ALLEN PARK, Mich. -- Ameer Abdullah has no interest in sticking to sports. He knows some people will take offense to that. He gets it. He does. He's an athlete. People are interested in his opinion, partially, because he's a Detroit Lions running back. He knows others look to him as a role model, and while he's a professional athlete, he has a platform that can help others.
It's why he'll speak candidly about racial issues and what he sees as the overarching problems in the country in the days after the white nationalist rally in Charlottesville, Virginia, that turned violent Saturday and was linked to at least three deaths.
He doesn't want to stand by and watch. He has no plans to.
"I don't know where this preconceived notion that athletes can't have a voice came from, but it's there now," Abdullah said. "Having guys like LeBron [James] definitely come out to say something, he's been very vocal about a lot of things going on in society.
"It helps someone like myself become more comfortable voicing not necessarily my opinions, but what's right and what's wrong."
Abdullah doesn't agree that people don't want to hear athletes' opinions. He understands not everyone will root for him because of this. Not everyone will like him. He's OK with that, leaning on lessons his father taught him as a child in Birmingham, Alabama.
"Definitely, if someone doesn't like me about my stance on the situation, especially when it comes down to racial issues, then I really don't want that guy to root for me anyway," Abdullah said. "So that's something that my dad kind of taught me: Not everyone is going to like you, but stand for something or you're going to fall for anything."
It's something Lions coach Jim Caldwell said he tells his players, too. They are members of society. He has no problem with them voicing their opinions. His players have a history of that, from Reggie Bush speaking out about Ferguson, Missouri, to DeAndre Levy's social activism. And they are citizens, too, who can influence others.
"We all live in this community, too," Caldwell said. "We have other lives. We have children. We have families. We have cousins. We have mothers and fathers. So we're just like anyone else."
Caldwell, who grew up during the civil rights movement, called what happened in Charlottesville "disappointing."
Earlier this summer, he took two of his grandchildren to the Civil Rights Trail in Georgia. At one exhibit, the Caldwells put on headphones at a lunch counter to experience a simulation of what was yelled at black people there in the 1960s. His grandson, Trey, could handle it only briefly.
"Trey put his hands on it, and he took them off after about a couple minutes or so and he said, 'Papa Coach, that's scary,'" Caldwell said. "So we thought it might be something educational for him to see what went on back then. For us, growing up in the '60s, obviously those things were part of our daily life in terms of what we witnessed on television, etcetera. So it was probably good for him to just get a sense of it, not realizing that within his lifetime, he's going to see some of the same things on television again, and that's disappointing, you know.

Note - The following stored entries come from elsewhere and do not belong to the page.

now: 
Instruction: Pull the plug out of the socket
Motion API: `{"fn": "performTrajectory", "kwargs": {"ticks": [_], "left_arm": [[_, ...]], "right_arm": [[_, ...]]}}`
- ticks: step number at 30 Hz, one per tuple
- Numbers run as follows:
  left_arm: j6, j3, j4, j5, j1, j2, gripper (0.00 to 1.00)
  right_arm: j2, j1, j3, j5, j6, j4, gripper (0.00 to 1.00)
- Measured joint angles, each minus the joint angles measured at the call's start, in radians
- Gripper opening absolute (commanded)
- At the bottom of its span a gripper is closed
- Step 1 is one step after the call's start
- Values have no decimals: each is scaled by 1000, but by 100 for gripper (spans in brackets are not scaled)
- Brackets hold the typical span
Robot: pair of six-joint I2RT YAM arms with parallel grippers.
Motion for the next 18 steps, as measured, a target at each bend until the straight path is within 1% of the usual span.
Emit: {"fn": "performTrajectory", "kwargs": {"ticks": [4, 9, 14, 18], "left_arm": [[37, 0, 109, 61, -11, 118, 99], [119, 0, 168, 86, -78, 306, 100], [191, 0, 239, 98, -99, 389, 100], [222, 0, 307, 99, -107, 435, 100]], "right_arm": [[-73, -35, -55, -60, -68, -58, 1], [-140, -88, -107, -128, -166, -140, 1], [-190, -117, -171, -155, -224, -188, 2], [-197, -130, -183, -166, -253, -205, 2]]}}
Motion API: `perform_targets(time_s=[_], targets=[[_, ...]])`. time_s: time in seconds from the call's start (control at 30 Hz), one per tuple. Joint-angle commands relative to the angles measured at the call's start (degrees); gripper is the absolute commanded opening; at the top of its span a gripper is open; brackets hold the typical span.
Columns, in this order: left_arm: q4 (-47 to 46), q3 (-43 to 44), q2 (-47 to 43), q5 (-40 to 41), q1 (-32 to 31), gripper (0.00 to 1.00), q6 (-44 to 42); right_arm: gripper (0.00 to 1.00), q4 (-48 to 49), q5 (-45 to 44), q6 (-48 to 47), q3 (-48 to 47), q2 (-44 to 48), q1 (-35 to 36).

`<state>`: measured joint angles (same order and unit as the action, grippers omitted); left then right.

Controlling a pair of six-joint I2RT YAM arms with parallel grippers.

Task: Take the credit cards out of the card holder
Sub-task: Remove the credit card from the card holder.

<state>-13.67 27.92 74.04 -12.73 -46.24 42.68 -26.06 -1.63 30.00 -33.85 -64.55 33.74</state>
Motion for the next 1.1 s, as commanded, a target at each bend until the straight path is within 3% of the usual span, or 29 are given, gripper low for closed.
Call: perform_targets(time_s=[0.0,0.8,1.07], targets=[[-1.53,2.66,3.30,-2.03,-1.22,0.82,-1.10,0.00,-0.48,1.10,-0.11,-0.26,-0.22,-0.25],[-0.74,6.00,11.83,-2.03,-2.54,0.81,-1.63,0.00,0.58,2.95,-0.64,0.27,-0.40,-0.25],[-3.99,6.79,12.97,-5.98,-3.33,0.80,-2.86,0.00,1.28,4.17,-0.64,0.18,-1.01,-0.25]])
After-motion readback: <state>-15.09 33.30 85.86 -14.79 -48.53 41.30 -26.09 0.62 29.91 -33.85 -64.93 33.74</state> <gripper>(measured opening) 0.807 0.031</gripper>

"But I do think that the world could take a lot from what we do in sports. It's a highly diverse community. Guys get along. They are from all walks of life. And there's no place in this game for bigotry and hatred, and I think it's the same way in society. But it's there. I think it's something that we all have to speak out against and not tolerate."
Abdullah looks at his mother's influence -- he said she committed her life to charity -- as part of the reason he wants to speak out and try to help bring communities together and educate people. It's also why, when he watched coverage of the Charlottesville protests and the Vice documentary that went inside Charlottesville with the white supremacist protestors, he had a "great distaste for it."
"It's blatant, and at least I can say this, at least the guy in the video isn't hiding. You have a lot of people who will do something like Charlottesville and then hide their hands. When people are calling for them to be handled justly, they are hiding," Abdullah said. "At least that guy came out and said it. We know what the issue is, but taking that issue, I just feel like a lot of people are making excuses about it.
"I'm like, 'Hey, man, this dude is giving you the proof in the pudding right here. On camera.' Still is, 'but this, but that.' I don't understand the 'althoughs' and the 'buts.' I don't understand that."
Lions linebacker Tahir Whitehead said that he raises his children to not look at the color of someone's skin and that he's now comfortable "speaking my piece on the fact that something needs to change." Until it does, Whitehead said, he doesn't believe the country will be able to progress.
It's why he's been vocal on social media and why he finds it odd when people call him out for posting opinions about police brutality or "unjust actions by law enforcement against minorities." He doesn't understand why people want him to be silent just because he's an athlete.
"It's like, 'What are you talking about?' Just because I'm an athlete doesn't mean anything," Whitehead said. "Doesn't mean that I can't speak on topics that are going on in this country. It doesn't mean that I'm not affected by this, because I have sons. I have younger siblings and everything that are still growing up around this stuff, and I don't want to see them harmed by law enforcement or some white supremacists just off the simple fact because they're black.
"That's why I'm going to speak out on things that I believe that's wrong, and will continue to do so until it changes."